# Work required
Each line below must be reproduced exactly.

# Data section
________________________
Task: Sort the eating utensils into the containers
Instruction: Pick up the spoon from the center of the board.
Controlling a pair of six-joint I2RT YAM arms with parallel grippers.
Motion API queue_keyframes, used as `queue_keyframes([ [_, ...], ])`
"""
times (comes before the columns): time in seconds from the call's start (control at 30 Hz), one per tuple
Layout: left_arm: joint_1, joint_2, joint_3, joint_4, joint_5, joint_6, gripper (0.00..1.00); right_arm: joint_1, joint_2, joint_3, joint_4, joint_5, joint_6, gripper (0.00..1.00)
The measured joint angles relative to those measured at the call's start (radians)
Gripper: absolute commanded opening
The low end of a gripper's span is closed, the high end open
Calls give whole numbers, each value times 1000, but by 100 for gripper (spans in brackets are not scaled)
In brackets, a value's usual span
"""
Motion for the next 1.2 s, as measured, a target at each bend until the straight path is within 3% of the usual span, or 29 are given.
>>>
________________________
# Response to this exercise
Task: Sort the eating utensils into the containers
Instruction: Pick up the spoon from the center of the board.
Controlling a pair of six-joint I2RT YAM arms with parallel grippers.
Motion API queue_keyframes, used as `queue_keyframes([ [_, ...], ])`
"""
times (comes before the columns): time in seconds from the call's start (control at 30 Hz), one per tuple
Layout: left_arm: joint_1, joint_2, joint_3, joint_4, joint_5, joint_6, gripper (0.00..1.00); right_arm: joint_1, joint_2, joint_3, joint_4, joint_5, joint_6, gripper (0.00..1.00)
The measured joint angles relative to those measured at the call's start (radians)
Gripper: absolute commanded opening
The low end of a gripper's span is closed, the high end open
Calls give whole numbers, each value times 1000, but by 100 for gripper (spans in brackets are not scaled)
In brackets, a value's usual span
"""
Motion for the next 1.2 s, as measured, a target at each bend until the straight path is within 3% of the usual span, or 29 are given.
>>>

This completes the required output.